Yes, this approach of refining SafePointe[r]s, originally designed to express derefereceability, LGTM.

It may be better to place isSafeToLoadUnconditionallyInLoop() in Load.{h,cpp} rather than in LoopVectorizationLegality.cpp; this needs to also work with FoldTail / IsAnnotatedParallel; and not sure about extending the load reasoning to stores etc., but all those can be part of "API cleanup".

Added some minor comments.

lib/Transforms/Vectorize/LoopVectorizationLegality.cpp
20 ↗(On Diff #216963)

nit: lex ordering (the above admittedly sets an unordered example..)

950 ↗(On Diff #216963)

I'm a bit confused by Loads.cpp's comment, wrt Size:

/// This uses the pointee type to determine how many bytes need to be safe to
/// load from the pointer.
976 ↗(On Diff #216963)

Definitely better explanation, committable irrespective of this patch as NFC.

981 ↗(On Diff #216963)

The original if blockNeedsPredication(BB) condition was an early-continue; now more suitable that its complementary condition be an early-continue instead.
OTOH, can fuse the two "for (Instruction &I : *BB) if (auto *Ptr = ...)" loops together, with an early-continue if (!blockNeedsPredication(BB)) inside - or w/o it - in case isSafeToSpeculativelyExecute() will return true just as fast(?).
(Can check if Ptr is already in SafePointe[r]s to retain an early-continue ;-).

982 ↗(On Diff #216963)

typo: a[n] address

990 ↗(On Diff #216963)

Sure, we're not trying to hoist/LICM the load out of the loop.

993 ↗(On Diff #216963)

Does this "generic version" add anything, given that it returns false for stores, and does it account for the addresses accessed along all iterations of the loop?

1008 ↗(On Diff #216963)

Fold these conditions (of the generic version) into isSafeToLoadUnconditionallyInLoop()?

test/Transforms/LoopVectorize/load-deref-pred.ll
17 ↗(On Diff #216963)

Vectorizer leaves it and others like it for subsequent passes to clean up.

89 ↗(On Diff #216963)

This "for (i=0; i<4096; ++i) {val = 0; if (i < len) val = a[i]; acc += val}" loop is indeed probably a minimal example of a speculative load.
(It does deserve a better optimization though - that of trimming the loop bound ;-)

fhahn added a comment.Aug 26 2019, 9:36 AM

Thanks for the patch, looks good with the outstanding comments addressed.
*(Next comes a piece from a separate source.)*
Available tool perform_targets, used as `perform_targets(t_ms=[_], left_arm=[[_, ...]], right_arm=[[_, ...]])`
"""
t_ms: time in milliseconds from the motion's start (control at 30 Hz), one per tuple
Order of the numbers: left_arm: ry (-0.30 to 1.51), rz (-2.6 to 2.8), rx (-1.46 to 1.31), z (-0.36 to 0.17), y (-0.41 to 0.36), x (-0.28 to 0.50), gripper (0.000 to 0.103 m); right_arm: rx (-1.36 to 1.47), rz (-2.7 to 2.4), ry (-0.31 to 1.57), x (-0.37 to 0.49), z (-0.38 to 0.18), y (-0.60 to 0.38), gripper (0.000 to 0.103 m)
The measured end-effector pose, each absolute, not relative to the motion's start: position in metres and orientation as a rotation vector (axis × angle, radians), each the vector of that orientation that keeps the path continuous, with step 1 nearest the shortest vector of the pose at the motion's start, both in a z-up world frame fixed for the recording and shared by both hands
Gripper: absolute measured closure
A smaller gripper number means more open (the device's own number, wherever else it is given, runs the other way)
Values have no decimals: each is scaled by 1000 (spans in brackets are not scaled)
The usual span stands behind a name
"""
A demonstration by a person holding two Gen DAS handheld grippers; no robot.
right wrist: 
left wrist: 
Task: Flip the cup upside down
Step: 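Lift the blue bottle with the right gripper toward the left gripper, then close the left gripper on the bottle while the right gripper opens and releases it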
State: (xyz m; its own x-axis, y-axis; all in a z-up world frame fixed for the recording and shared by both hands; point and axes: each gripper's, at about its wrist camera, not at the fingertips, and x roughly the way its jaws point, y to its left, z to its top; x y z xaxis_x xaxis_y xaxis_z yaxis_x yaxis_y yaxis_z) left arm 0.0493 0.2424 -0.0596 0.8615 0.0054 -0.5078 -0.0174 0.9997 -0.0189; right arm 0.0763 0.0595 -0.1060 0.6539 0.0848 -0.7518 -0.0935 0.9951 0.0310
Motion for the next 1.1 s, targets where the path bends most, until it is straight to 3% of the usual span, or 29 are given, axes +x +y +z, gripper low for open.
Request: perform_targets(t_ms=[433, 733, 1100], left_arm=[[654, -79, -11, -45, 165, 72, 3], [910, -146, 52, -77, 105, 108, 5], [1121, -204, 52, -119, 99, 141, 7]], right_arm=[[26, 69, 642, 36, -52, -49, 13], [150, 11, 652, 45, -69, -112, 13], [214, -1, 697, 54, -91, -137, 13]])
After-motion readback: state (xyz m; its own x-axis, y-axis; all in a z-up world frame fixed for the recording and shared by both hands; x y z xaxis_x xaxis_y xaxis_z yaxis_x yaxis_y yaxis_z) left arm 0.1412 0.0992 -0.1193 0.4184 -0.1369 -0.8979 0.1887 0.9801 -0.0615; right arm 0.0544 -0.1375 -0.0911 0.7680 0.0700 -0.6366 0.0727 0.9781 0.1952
Additionally, it would be great to have a few more negative test cases (ptr operand not safe to speculatively execute, dynamic bounds, access in predicated block outside of loop).
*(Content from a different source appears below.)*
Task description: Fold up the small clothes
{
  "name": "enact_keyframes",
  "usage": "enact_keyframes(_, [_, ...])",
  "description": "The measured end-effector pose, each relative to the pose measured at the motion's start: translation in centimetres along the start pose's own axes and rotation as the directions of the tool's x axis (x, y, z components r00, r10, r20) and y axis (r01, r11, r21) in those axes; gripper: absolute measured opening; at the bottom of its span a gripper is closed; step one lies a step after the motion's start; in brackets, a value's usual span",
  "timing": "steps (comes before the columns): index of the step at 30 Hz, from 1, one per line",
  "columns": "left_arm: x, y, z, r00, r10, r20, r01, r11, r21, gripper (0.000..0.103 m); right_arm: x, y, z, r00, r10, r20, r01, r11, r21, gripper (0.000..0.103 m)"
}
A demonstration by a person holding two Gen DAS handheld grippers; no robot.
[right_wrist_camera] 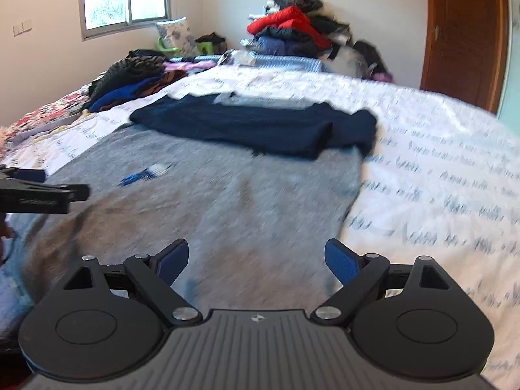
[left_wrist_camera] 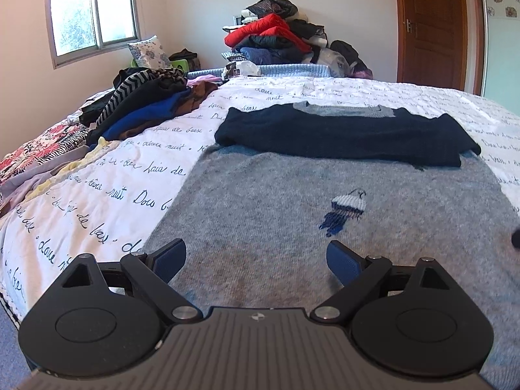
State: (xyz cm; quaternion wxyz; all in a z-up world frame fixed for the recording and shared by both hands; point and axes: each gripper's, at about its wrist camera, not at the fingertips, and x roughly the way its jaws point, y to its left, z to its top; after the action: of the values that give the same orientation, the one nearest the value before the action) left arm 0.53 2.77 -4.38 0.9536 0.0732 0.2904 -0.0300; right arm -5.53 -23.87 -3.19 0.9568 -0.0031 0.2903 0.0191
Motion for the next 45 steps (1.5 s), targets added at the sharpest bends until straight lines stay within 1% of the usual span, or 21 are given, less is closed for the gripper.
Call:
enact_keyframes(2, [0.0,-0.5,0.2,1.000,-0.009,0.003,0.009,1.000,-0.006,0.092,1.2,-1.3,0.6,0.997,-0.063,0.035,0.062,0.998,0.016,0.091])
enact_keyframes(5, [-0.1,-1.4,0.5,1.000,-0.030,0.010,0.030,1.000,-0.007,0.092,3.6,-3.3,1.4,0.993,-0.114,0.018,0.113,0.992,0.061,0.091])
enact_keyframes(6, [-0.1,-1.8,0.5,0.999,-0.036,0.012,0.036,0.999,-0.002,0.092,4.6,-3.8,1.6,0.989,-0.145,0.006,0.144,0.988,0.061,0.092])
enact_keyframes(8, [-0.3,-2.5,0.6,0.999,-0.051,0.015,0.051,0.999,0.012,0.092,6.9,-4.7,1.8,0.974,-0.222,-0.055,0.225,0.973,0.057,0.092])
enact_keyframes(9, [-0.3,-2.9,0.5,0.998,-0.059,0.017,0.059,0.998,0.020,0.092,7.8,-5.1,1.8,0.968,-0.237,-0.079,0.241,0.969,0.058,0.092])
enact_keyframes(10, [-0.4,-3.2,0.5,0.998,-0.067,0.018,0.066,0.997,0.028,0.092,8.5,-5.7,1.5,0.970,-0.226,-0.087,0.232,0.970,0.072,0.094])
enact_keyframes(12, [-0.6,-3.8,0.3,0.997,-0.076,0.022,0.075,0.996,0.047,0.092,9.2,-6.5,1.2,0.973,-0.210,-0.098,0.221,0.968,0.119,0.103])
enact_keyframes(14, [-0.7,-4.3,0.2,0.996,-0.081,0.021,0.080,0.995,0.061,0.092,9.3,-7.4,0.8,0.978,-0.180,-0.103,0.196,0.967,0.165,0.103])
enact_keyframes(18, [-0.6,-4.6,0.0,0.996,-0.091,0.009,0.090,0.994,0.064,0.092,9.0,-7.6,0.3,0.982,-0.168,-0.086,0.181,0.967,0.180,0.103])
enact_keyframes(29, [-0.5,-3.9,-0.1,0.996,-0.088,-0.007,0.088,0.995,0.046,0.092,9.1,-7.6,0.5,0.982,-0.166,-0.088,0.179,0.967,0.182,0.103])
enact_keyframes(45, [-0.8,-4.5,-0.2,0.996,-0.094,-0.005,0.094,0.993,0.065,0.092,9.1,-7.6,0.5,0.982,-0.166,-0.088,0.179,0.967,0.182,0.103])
lib/Transforms/Vectorize/LoopVectorizationLegality.cpp
997 ↗(On Diff #216963)

We only use the generic version (isSafeToSpeculativelyExecute) for pointer operands, right?

1020 ↗(On Diff #216963)

This is not needed, right?

This is a building block on the path to a longer term goal, which is to eventually support early exits in the vectorizer. (But that's out of scope for the moment.)
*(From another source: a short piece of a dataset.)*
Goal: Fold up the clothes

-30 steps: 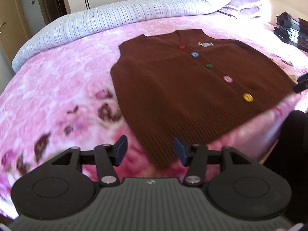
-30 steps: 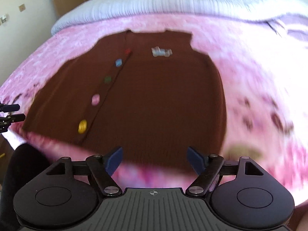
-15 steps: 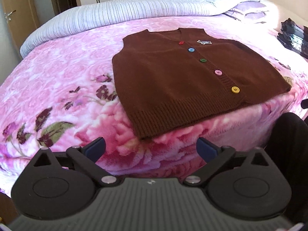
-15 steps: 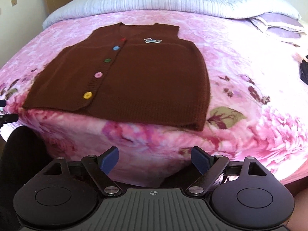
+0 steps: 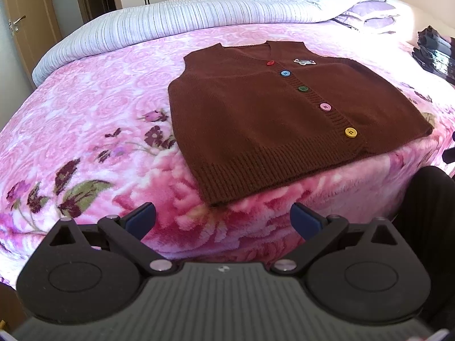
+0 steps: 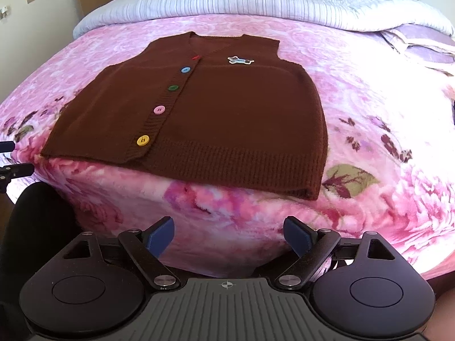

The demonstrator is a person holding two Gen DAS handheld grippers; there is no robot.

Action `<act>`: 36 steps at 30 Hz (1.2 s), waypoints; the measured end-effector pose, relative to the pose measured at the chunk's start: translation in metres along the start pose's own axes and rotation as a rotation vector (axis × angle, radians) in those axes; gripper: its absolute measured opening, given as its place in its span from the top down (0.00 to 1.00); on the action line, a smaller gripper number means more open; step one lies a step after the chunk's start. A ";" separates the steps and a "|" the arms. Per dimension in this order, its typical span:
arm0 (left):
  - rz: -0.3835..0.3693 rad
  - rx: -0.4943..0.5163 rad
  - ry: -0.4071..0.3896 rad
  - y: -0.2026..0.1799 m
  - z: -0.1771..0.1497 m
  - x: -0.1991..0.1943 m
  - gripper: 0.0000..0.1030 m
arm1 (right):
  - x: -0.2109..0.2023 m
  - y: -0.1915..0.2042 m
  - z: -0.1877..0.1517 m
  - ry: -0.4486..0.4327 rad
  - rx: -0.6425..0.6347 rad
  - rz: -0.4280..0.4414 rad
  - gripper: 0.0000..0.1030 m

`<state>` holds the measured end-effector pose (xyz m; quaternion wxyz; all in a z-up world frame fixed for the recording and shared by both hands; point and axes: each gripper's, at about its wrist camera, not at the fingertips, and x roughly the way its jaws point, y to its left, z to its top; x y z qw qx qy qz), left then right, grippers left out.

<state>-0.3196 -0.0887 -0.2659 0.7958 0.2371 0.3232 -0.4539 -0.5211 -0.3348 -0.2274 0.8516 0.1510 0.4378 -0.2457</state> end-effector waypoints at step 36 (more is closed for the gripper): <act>0.077 0.418 -0.018 0.059 -0.002 0.019 0.06 | 0.085 0.220 0.043 -0.298 -0.953 0.297 0.47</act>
Is there anything more you can share on this in terms of design plans?

reames updated this revision to Diff 217233.Aug 26 2019, 1:42 PM

Rebase over landed tests (including a bunch of negative ones).

Note that this reveals a bug in the patch. Will fix, and iterate from there.

Expect several rounds of incremental improvements before ready for real review.

reames planned changes to this revision.Aug 26 2019, 1:42 PM
reames marked 4 inline comments as done.Aug 26 2019, 1:48 PM
xbolva00 added inline comments.Aug 26 2019, 1:58 PM
lib/Transforms/Vectorize/LoopVectorizationLegality.cpp
1006 ↗(On Diff #217233)

Maybe also SanitizeMemory?

Ayal added a comment.Aug 27 2019, 2:23 AM

Rebase over landed tests (including a bunch of negative ones).

Note that this reveals a bug in the patch. Will fix, and iterate from there.

Expect several rounds of incremental improvements before ready for real review.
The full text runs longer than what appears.